A Software-Defined 5G System Offers the Flexibility of a System Simulator
A software-defined 5G system gives us the capability to implement (in CUDA) novel baseband algorithms that are then executed in real-time. Besides that, we can evaluate the efficacy of our algorithms via over-the-air experiments and under realistic propagation conditions. In contrast to previous real-world prototypes that rely on hardware implementations involving either field-programmable gate array (FPGA) or application-specific integrated circuit (ASIC) implementations, the software-defined nature of the NVIDIA platform reduces development time and verification costs significantly. Furthermore, typical prototypes or commercial access points prevent the extraction of real-time data from the physical layer (e.g., channel state information). With the NVIDIA platform, however, we have the ability to collect labeled data from virtually every part of the signal processing chain. Such datasets are indispensable for the design and training of ML-assisted baseband algorithms and for the development of solutions that are able to adapt to the instantaneous propagation and system conditions.
ML-Assisted Iterative MIMO Detection and Decoding
Recent advances in machine learning (ML) techniques for the physical layer show significant performance gains in various processing stages, including data detection and channel decoding. However, most of these approaches are only trained and verified using system simulations and their efficacy in real systems and under real-world conditions is generally unknown.

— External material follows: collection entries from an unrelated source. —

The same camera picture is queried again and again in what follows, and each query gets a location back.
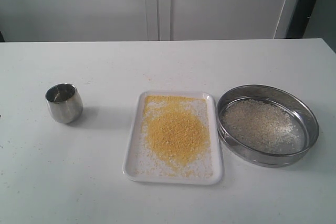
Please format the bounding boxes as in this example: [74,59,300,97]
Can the round metal sieve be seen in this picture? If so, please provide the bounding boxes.
[217,84,319,168]

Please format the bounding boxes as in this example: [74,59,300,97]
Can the fine yellow sifted grains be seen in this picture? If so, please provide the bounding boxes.
[134,95,213,179]

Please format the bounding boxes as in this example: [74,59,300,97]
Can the yellow and white grains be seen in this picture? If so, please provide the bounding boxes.
[221,99,305,154]

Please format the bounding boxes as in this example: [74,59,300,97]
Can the white cabinet doors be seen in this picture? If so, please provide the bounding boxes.
[1,0,298,42]

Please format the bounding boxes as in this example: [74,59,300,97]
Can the white square tray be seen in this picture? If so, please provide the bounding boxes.
[123,91,223,185]

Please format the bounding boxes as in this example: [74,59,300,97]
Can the stainless steel cup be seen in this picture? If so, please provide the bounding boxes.
[45,83,83,124]

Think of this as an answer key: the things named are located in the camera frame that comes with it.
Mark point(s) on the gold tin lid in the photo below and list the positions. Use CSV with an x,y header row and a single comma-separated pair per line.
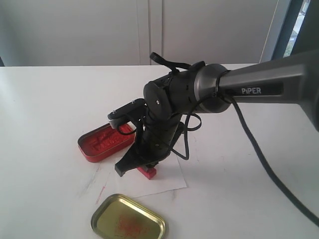
x,y
120,217

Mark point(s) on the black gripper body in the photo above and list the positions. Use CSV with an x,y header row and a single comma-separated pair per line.
x,y
157,139

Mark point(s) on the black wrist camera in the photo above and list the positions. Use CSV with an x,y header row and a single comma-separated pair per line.
x,y
131,112

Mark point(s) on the red ink pad tin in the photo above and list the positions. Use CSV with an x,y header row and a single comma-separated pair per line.
x,y
105,141

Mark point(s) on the white paper sheet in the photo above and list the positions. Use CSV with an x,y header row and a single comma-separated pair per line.
x,y
135,184

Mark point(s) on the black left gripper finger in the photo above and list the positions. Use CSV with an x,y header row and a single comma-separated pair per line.
x,y
131,160

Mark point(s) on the red stamp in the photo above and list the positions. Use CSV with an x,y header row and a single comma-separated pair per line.
x,y
149,173

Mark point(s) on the white cabinet doors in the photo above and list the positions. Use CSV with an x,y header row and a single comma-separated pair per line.
x,y
125,32

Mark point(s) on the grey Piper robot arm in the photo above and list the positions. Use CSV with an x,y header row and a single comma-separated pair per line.
x,y
201,88

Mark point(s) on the dark window frame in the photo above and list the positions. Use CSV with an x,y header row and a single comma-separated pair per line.
x,y
300,30

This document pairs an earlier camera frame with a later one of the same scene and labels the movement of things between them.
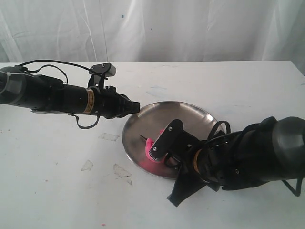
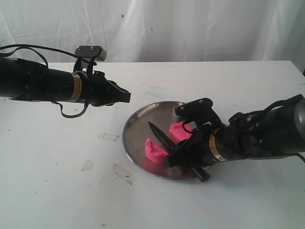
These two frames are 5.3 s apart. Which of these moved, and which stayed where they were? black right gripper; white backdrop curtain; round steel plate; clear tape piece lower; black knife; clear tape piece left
Moved: black knife; black right gripper
Stayed: clear tape piece left; round steel plate; clear tape piece lower; white backdrop curtain
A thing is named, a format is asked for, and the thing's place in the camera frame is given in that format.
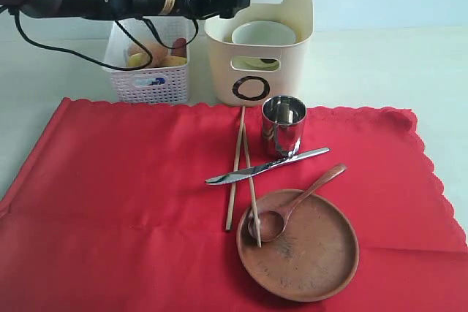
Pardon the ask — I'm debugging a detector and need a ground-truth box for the brown egg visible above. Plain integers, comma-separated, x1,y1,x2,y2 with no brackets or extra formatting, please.
127,44,146,56

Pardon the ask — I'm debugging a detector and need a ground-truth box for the wooden chopstick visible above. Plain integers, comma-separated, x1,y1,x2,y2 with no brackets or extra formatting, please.
242,126,262,248
224,106,246,232

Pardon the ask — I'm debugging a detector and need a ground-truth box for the cream plastic bin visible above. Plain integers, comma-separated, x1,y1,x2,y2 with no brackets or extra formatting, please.
205,0,314,106

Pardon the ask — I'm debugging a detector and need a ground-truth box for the breaded fried chicken piece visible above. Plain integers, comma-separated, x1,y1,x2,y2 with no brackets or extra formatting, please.
145,42,169,68

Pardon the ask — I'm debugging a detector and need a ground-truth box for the red sausage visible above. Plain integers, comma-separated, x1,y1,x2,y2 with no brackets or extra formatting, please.
171,37,186,58

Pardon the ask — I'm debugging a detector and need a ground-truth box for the silver table knife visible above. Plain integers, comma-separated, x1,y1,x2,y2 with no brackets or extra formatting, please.
205,147,330,185

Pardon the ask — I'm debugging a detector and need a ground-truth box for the blue white milk carton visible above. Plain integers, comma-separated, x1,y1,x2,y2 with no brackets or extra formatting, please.
133,77,165,88

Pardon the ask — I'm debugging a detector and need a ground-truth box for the stainless steel cup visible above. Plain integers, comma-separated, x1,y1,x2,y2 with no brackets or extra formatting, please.
261,95,307,158

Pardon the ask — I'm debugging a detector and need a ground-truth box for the wooden spoon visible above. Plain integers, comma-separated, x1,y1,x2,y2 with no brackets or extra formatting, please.
248,164,347,246

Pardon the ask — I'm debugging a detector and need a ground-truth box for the white perforated plastic basket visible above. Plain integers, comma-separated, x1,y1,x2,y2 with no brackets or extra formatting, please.
103,17,195,104

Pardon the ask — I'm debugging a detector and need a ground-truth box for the yellow cheese wedge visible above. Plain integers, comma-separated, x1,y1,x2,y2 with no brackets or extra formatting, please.
160,56,187,67

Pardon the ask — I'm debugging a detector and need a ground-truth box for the yellow lemon with sticker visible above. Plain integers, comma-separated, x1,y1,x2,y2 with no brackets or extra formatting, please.
127,53,151,68

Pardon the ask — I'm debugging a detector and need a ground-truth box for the round wooden plate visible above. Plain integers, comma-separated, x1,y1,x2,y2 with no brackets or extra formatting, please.
236,194,359,302

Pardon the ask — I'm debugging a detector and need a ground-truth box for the red scalloped tablecloth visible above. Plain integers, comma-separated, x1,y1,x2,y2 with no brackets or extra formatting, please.
1,99,467,311

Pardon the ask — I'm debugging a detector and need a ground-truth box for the pale green ceramic bowl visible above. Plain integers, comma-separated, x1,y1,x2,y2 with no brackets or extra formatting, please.
230,20,298,71

Our goal is to implement our recently published external page Deep-Unfolded Interleaved Detection and Decoding (DUIDD) receiver architecture on the NVIDIA Aerial Research Cloud platform. DUIDD fuses MIMO data detection and channel decoding with ML techniques, which was shown in simulations to enable more than 1.4dB performance gains over classical iterative detection and decoding solutions at the same complexity. However, the efficacy of DUIDD under realistic propagation conditions and within a full-fledged 5G system can only be evaluated with real-world measurements that are possible by the NVIDIA platform. Furthermore, over-the-air experiments will also enable us to make DUIDD adaptive to instantaneous system and channel conditions (e.g., properties of the physical radio channel, number of active users, interference, code rate, modulation scheme, etc.), which we expect to offer additional performance and complexity improvements.